(Excerpts from a dataset)
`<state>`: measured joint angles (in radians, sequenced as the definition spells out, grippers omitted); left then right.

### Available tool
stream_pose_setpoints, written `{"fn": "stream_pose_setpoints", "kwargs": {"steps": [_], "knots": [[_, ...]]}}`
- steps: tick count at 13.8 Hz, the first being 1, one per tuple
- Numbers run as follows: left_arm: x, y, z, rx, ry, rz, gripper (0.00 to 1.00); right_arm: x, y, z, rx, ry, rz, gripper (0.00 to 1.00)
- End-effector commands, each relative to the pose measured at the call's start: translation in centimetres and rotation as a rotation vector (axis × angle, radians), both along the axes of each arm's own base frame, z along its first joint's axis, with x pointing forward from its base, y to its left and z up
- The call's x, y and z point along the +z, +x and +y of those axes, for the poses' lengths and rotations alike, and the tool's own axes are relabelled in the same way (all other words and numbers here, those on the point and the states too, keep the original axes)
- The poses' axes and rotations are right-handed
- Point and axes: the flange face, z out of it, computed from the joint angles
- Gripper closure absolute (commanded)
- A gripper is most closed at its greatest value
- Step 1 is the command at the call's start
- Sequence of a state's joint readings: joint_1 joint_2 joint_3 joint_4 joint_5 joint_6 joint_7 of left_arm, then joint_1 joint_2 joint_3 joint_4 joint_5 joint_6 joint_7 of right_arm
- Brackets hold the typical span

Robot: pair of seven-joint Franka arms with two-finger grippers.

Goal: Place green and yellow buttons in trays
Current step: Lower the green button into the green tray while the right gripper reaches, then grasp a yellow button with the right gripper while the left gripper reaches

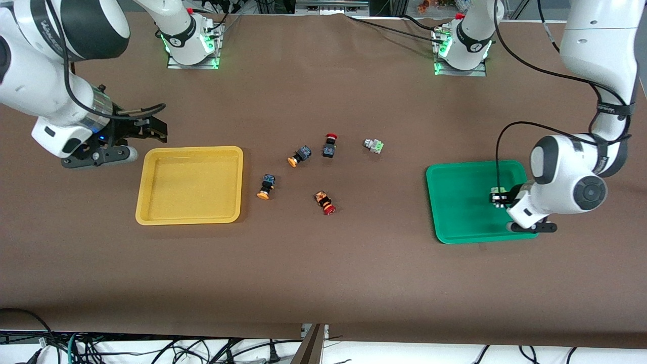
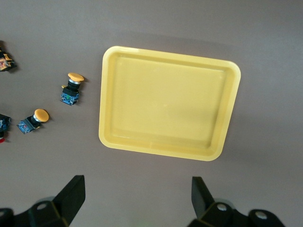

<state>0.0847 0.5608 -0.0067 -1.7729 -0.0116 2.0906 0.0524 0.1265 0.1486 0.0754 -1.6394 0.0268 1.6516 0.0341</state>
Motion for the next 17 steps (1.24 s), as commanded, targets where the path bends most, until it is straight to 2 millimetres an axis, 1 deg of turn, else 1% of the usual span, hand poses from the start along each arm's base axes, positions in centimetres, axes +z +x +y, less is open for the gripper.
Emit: {"fn": "stream_pose_setpoints", "kwargs": {"steps": [1, 2, 3, 4, 5, 6, 7, 8, 9, 10, 11, 12, 13, 14, 16, 17], "knots": [[-0.5, -1.8, 1.2, -0.009, -0.002, -0.009, 0.94, -1.0, 0.7, 0.9, 0.01, 0.004, 0.018, 0.01], [-1.5, -2.4, 2.1, 0.006, -0.001, -0.018, 0.94, -1.2, 0.6, 1.7, 0.001, 0.008, 0.022, 0.01], [-2.5, -3.3, 2.8, 0.017, 0.0, -0.023, 0.94, -1.7, 0.5, 2.5, -0.046, 0.061, 0.048, 0.01], [-3.1, -3.8, 2.9, 0.02, 0.0, -0.027, 0.94, -3.2, 0.8, 2.7, -0.13, 0.107, 0.094, 0.01], [-3.5, -3.9, 3.0, 0.019, 0.0, -0.027, 0.92, -4.8, 1.0, 3.4, -0.198, 0.111, 0.13, 0.01], [-3.6, -3.9, 3.1, 0.019, -0.002, -0.029, 0.91, -5.5, 1.2, 4.1, -0.281, 0.097, 0.14, 0.01], [-3.6, -3.8, 3.0, 0.017, -0.001, -0.035, 0.83, -6.4, 1.3, 5.6, -0.322, 0.085, 0.143, 0.01], [-3.8, -3.8, 3.0, 0.022, 0.0, -0.034, 0.43, -6.8, 0.9, 7.7, -0.313, 0.08, 0.141, 0.01], [-3.7, -3.7, 2.9, 0.034, 0.002, -0.03, 0.12, -7.9, 0.8, 9.3, -0.315, 0.072, 0.143, 0.01], [-3.1, -3.5, 2.8, 0.04, 0.004, -0.036, 0.0, -9.3, 1.0, 10.6, -0.345, 0.068, 0.136, 0.01], [-2.6, -3.2, 2.1, 0.045, 0.002, -0.041, 0.0, -11.3, 1.2, 12.7, -0.362, 0.065, 0.126, 0.01], [-1.2, -2.5, 0.6, 0.067, 0.005, -0.047, 0.0, -13.3, 1.2, 15.2, -0.388, 0.063, 0.105, 0.01], [-0.2, -1.9, -1.8, 0.088, -0.001, -0.035, 0.0, -15.2, 1.4, 16.4, -0.42, 0.061, 0.097, 0.01], [0.8, -1.6, -4.6, 0.121, -0.005, -0.011, 0.0, -17.0, 1.3, 17.7, -0.426, 0.059, 0.092, 0.01], [2.2, -1.6, -9.8, 0.203, -0.007, -0.002, 0.0, -20.6, 1.5, 18.5, -0.461, 0.047, 0.099, 0.01], [2.4, -1.9, -11.7, 0.251, -0.003, 0.004, 0.0, -22.2, 1.3, 19.3, -0.475, 0.037, 0.1, 0.01]]}}
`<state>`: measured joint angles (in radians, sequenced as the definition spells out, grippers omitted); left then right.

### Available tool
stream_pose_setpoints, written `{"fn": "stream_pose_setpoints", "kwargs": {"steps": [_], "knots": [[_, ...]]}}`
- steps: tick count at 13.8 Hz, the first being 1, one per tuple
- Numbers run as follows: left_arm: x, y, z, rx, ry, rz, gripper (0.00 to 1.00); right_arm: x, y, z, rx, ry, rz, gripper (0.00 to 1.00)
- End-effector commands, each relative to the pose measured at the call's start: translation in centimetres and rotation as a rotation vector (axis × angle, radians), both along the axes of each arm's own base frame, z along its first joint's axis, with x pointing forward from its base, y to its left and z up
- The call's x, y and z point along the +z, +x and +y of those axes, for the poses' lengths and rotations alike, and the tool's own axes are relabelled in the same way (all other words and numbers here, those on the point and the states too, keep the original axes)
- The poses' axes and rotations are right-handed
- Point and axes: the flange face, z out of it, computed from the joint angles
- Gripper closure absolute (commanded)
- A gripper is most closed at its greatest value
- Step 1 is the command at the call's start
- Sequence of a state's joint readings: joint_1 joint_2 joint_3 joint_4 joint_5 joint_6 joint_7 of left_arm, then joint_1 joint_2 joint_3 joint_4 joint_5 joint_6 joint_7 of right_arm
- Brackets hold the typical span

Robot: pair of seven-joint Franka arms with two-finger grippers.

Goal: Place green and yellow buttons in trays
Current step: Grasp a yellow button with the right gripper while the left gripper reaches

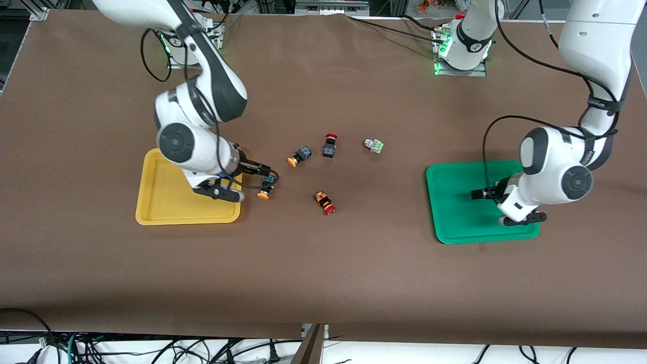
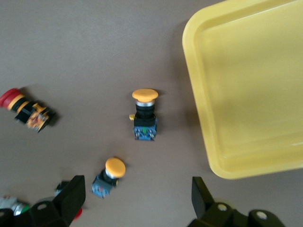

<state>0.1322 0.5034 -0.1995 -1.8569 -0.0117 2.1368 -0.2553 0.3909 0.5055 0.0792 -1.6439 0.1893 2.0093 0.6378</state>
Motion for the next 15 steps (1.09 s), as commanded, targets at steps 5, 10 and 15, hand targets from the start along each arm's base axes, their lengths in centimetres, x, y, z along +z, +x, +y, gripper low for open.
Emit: {"fn": "stream_pose_setpoints", "kwargs": {"steps": [5, 10, 15], "knots": [[0.9, -3.5, -13.7, 0.283, 0.067, 0.078, 0.0, -8.0, -0.8, 1.7, -0.055, -0.01, -0.044, 0.01], [-1.9, -10.2, -21.0, 0.407, 0.143, 0.073, 0.0, -11.3, -1.7, 1.6, -0.058, -0.018, -0.046, 0.03], [-4.0, -15.5, -26.5, 0.537, 0.181, 0.055, 0.0, -12.7, -2.8, 2.7, -0.043, -0.021, -0.031, 0.18]]}}
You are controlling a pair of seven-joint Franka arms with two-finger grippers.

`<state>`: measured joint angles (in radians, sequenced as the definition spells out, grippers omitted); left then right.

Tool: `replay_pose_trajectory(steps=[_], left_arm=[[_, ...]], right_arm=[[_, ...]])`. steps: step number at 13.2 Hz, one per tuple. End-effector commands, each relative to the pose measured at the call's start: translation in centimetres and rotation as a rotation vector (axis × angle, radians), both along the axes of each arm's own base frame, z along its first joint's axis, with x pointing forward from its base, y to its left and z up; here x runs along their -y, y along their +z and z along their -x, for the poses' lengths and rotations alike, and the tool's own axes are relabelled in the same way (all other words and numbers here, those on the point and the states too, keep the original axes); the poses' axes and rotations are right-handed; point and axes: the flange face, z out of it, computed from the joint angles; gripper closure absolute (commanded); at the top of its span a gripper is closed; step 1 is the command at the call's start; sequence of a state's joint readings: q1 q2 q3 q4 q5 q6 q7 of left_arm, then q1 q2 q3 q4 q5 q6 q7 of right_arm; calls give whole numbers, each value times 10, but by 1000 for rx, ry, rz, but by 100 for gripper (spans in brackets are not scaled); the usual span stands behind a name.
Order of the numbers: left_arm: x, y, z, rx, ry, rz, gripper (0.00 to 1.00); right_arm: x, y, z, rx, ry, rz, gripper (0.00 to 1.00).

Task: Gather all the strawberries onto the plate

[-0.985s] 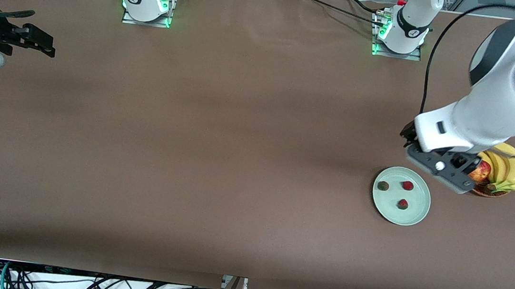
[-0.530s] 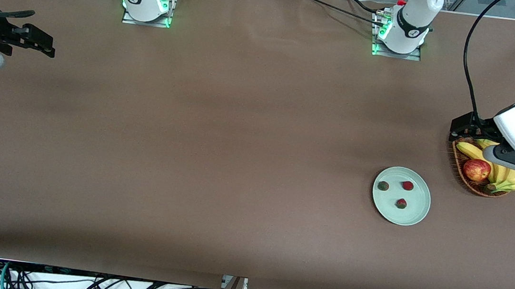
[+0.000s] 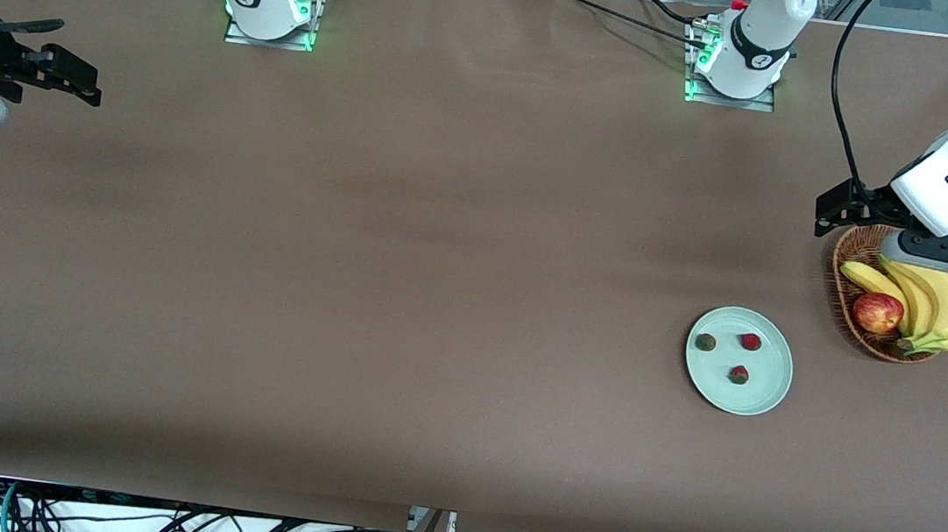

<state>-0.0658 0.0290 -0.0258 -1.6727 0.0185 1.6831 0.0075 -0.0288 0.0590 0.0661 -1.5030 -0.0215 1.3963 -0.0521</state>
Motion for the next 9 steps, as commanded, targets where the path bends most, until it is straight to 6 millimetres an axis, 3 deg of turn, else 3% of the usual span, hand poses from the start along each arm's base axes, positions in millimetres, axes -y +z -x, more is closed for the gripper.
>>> replay_pose_trajectory(steps=[1, 3, 9], left_arm=[[-5, -2, 4, 4, 15, 23, 0], [-14, -2, 4, 4, 32, 24, 0], [-17, -6, 0, 0, 36, 23, 0]], right_arm=[[2, 5, -1, 9, 14, 14, 0], [2, 5, -1, 9, 14, 14, 0], [2, 5, -2, 12, 14, 14, 0]])
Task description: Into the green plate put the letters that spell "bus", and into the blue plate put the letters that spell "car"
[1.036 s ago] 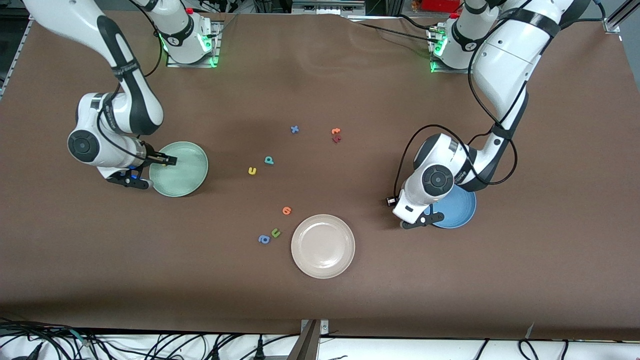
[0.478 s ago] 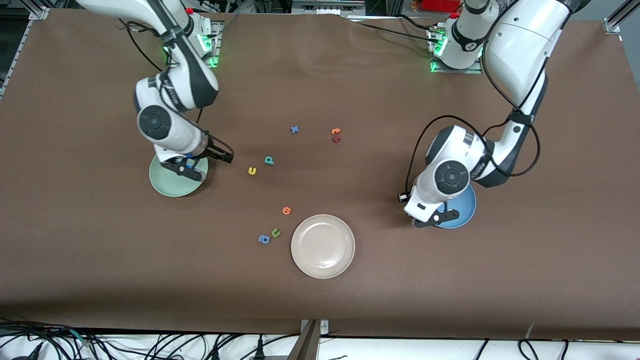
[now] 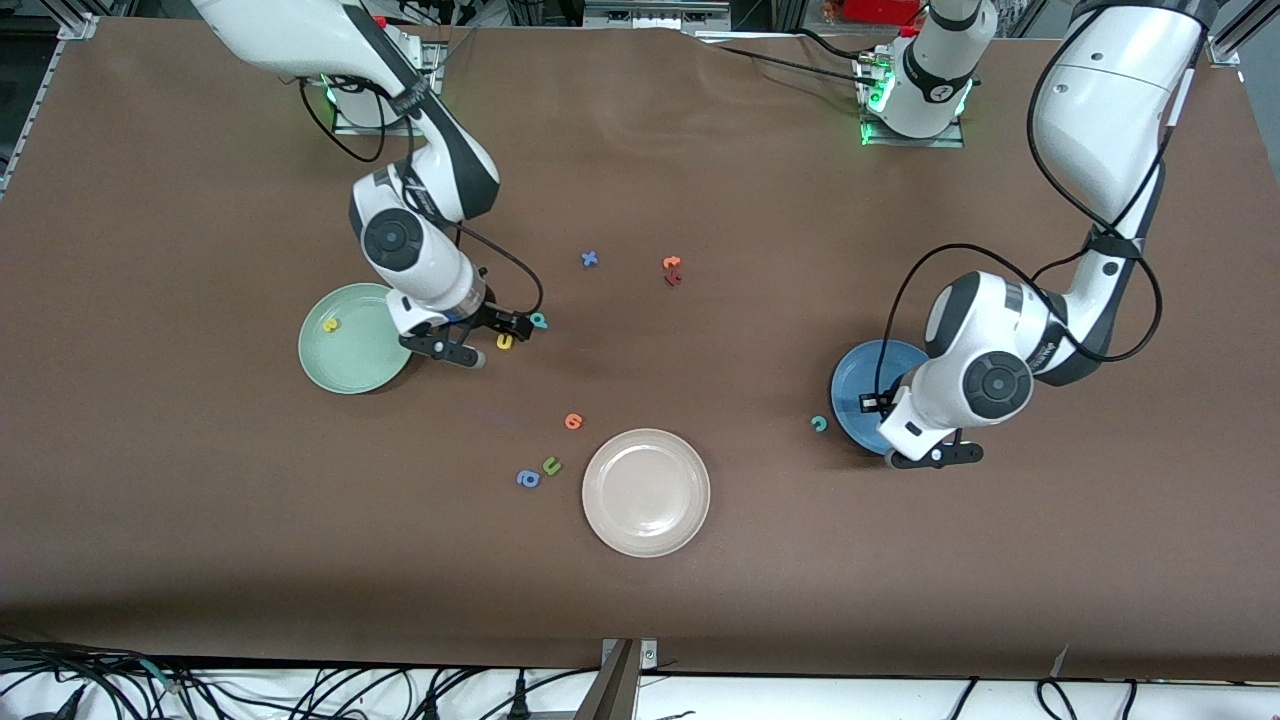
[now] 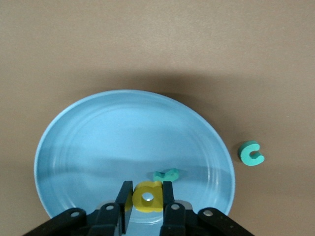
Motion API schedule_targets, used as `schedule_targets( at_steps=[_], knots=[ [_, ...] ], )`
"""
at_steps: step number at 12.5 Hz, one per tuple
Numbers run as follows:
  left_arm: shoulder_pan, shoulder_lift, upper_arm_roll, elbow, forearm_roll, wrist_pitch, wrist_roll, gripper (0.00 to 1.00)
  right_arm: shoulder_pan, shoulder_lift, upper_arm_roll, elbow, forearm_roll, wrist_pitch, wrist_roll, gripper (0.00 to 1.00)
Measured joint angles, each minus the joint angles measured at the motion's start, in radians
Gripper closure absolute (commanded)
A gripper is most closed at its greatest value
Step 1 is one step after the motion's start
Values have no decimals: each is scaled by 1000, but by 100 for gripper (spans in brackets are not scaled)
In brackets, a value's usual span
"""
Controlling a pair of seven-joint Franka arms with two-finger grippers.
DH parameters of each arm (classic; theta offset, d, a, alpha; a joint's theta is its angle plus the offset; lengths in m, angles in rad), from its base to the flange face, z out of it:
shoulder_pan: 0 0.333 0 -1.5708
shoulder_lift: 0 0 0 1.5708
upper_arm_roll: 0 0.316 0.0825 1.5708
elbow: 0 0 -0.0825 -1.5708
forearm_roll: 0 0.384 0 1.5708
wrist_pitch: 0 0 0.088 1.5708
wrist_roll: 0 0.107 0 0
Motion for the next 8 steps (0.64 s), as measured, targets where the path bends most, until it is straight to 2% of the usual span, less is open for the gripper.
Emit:
schedule_targets(
  at_steps=[6,8],
  knots=[
    [-15,-1,-64,4,0,3,-65,0,-8,59,-14,9,-55,9,-15,5],
    [-58,0,-76,8,7,44,-84,1,-6,74,-14,9,-55,25,-15,16]
  ],
)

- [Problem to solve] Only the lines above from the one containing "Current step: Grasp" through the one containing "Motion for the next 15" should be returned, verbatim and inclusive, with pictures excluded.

- [Answer section]
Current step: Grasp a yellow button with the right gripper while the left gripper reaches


<state>0.1322 0.5034 -0.1995 -1.8569 -0.0117 2.1368 -0.2553 0.3909 0.5055 0.0792 -1.6439 0.1893 2.0093 0.6378</state>
Motion for the next 15 steps (1.09 s), as commanded, targets at steps 5, 10 and 15, hand targets from the start along each arm's base axes, their lengths in centimetres, x, y, z along +z, +x, +y, gripper low for open.

That's the answer, with nothing more to add.